The full listing below must be printed exactly, word for word.

————————

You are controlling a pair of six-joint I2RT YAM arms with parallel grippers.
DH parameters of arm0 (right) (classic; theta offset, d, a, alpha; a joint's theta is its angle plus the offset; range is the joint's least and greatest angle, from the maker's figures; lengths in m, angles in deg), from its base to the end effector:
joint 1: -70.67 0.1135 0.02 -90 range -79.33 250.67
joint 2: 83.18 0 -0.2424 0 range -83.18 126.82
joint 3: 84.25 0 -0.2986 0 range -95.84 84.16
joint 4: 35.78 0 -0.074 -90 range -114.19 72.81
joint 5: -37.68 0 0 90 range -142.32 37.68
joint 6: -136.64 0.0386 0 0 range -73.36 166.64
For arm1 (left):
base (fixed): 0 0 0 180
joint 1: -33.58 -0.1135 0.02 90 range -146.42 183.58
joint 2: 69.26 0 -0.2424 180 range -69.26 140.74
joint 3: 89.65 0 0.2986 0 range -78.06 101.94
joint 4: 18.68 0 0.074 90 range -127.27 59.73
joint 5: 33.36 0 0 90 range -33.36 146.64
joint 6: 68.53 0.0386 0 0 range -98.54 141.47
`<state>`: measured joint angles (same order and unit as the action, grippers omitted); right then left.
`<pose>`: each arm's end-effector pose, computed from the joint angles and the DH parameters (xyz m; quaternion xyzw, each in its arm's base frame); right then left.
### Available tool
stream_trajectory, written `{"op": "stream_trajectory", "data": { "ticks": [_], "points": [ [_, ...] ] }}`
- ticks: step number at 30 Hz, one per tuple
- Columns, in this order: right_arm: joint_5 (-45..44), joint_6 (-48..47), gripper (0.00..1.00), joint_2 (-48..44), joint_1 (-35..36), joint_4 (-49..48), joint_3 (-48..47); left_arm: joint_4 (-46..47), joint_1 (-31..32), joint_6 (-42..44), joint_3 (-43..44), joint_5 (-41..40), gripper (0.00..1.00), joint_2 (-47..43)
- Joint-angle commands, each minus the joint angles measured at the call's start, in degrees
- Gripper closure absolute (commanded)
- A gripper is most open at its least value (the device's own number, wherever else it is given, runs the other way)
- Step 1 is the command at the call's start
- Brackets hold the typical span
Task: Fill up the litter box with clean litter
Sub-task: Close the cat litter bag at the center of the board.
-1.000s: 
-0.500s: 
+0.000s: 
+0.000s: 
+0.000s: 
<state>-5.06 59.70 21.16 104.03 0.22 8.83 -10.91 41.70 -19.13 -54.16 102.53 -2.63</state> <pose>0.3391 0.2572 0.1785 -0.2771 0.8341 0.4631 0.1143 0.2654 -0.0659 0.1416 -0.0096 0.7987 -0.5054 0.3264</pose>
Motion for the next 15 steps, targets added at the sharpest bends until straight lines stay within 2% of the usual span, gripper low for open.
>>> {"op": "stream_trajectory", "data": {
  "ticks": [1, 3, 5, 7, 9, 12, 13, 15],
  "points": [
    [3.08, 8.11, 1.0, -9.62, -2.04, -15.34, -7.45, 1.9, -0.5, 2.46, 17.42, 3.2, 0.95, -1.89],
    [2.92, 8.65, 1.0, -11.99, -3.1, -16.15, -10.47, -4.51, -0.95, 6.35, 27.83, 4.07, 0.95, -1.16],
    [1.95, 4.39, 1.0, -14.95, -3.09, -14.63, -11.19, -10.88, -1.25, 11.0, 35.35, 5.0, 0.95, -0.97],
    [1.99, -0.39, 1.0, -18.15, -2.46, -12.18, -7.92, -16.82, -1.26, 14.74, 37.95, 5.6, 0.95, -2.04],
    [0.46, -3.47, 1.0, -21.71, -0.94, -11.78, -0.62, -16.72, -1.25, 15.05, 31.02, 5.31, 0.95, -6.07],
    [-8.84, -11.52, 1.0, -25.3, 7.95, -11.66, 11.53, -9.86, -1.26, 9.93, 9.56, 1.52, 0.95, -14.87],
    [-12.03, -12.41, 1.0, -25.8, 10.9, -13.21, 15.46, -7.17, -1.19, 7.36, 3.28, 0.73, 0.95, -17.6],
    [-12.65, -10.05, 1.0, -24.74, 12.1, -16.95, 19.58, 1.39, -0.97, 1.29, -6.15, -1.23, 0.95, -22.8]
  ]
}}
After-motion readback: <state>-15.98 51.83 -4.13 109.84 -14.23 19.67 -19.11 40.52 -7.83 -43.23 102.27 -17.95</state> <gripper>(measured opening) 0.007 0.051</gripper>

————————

» **Output of the task**:
You are controlling a pair of six-joint I2RT YAM arms with parallel grippers.
DH parameters of arm0 (right) (classic; theta offset, d, a, alpha; a joint's theta is its angle plus the offset; range is the joint's least and greatest angle, from the maker's figures; lengths in m, angles in deg), from its base to the end effector:
joint 1: -70.67 0.1135 0.02 -90 range -79.33 250.67
joint 2: 83.18 0 -0.2424 0 range -83.18 126.82
joint 3: 84.25 0 -0.2986 0 range -95.84 84.16
joint 4: 35.78 0 -0.074 -90 range -114.19 72.81
joint 5: -37.68 0 0 90 range -142.32 37.68
joint 6: -136.64 0.0386 0 0 range -73.36 166.64
For arm1 (left):
base (fixed): 0 0 0 180
joint 1: -33.58 -0.1135 0.02 90 range -146.42 183.58
joint 2: 69.26 0 -0.2424 180 range -69.26 140.74
joint 3: 89.65 0 0.2986 0 range -78.06 101.94
joint 4: 18.68 0 0.074 90 range -127.27 59.73
joint 5: 33.36 0 0 90 range -33.36 146.64
joint 6: 68.53 0.0386 0 0 range -98.54 141.47
`<state>`: measured joint angles (same order and unit as the action, grippers omitted); right then left.
`<pose>`: each arm's end-effector pose, computed from the joint angles and the DH parameters (xyz m; quaternion xyzw, each in its arm's base frame); right then left.
### Available tool
stream_trajectory, written `{"op": "stream_trajectory", "data": { "ticks": [_], "points": [ [_, ...] ] }}`
- ticks: step number at 30 Hz, one per tuple
- Columns, in this order: right_arm: joint_5 (-45..44), joint_6 (-48..47), gripper (0.00..1.00), joint_2 (-48..44), joint_1 (-35..36), joint_4 (-49..48), joint_3 (-48..47); left_arm: joint_4 (-46..47), joint_1 (-31..32), joint_6 (-42..44), joint_3 (-43..44), joint_5 (-41..40), gripper (0.00..1.00), joint_2 (-47..43)
- Joint-angle commands, each minus the joint angles measured at the call's start, in degrees
- Gripper closure absolute (commanded)
- A gripper is most open at its least value (the device's own number, wherever else it is given, runs the other way)
- Step 1 is the command at the call's start
- Brackets hold the typical span
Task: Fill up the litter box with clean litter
Sub-task: Close the cat litter bag at the center of the board.
-1.000s: 
-0.500s: 
+0.000s: 
+0.000s: 
+0.000s: 
<state>-5.06 59.70 21.16 104.03 0.22 8.83 -10.91 41.70 -19.13 -54.16 102.53 -2.63</state> <pose>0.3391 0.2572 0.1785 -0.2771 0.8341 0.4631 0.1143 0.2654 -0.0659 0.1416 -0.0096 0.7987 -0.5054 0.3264</pose>
Motion for the next 15 steps, targets added at the sharpest bends until straight lines stay within 2% of the usual span, gripper low for open.
>>> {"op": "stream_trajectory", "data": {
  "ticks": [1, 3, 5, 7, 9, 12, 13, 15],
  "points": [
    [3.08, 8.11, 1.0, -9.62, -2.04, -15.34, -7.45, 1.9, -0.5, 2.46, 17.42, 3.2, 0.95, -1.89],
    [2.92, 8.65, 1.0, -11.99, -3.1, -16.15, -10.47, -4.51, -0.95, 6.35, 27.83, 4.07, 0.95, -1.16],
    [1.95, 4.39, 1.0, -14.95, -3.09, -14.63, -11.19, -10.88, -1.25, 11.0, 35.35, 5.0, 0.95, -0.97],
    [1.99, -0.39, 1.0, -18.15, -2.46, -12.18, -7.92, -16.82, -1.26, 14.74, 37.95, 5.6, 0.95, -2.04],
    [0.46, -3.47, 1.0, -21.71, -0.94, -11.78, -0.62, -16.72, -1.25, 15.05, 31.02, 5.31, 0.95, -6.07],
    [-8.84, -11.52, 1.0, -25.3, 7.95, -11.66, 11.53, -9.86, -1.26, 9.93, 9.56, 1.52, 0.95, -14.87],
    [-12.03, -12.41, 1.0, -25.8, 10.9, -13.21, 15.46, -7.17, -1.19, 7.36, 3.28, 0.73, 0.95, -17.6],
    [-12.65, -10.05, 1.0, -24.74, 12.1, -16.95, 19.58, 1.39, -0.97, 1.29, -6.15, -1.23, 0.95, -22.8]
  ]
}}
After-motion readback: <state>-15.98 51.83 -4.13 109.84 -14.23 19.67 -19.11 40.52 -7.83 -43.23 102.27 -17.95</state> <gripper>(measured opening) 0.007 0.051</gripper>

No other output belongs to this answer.